Your assignment: Pictures are not part of the answer. Write out exactly the lines from the one containing "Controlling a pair" through the end of the material below.

**** Given material

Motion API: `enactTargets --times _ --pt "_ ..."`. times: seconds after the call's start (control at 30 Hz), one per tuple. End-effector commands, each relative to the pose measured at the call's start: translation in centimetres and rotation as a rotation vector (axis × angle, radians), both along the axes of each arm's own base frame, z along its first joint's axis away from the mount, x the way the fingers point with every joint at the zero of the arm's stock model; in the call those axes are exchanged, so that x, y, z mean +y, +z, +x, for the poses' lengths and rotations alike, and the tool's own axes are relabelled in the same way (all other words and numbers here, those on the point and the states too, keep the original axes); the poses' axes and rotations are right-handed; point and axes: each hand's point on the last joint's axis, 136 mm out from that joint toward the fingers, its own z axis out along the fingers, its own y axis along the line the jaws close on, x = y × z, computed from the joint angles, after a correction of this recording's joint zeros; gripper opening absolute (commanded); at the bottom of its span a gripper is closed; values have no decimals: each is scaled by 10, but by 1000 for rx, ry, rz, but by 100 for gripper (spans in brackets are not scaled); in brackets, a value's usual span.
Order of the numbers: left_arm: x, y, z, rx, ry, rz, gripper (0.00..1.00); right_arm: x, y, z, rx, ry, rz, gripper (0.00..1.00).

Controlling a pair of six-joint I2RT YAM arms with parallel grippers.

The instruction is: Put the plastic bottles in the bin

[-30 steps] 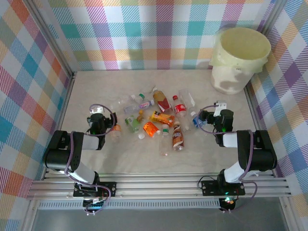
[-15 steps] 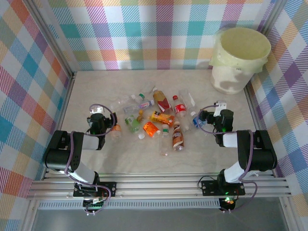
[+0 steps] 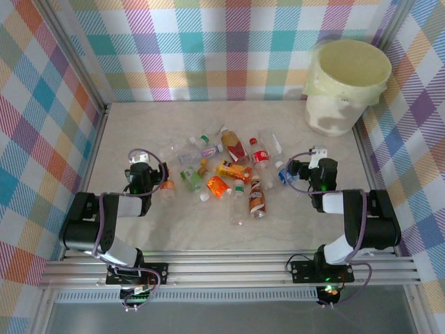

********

Your solution:
Controlling a pair of six-joint I2RT YAM arms with parallel grippers.

The instruction is: Put the plastic bottles in the bin

[-30 steps] 
[-15 steps] 
[+0 steps] 

That covers the exercise completely.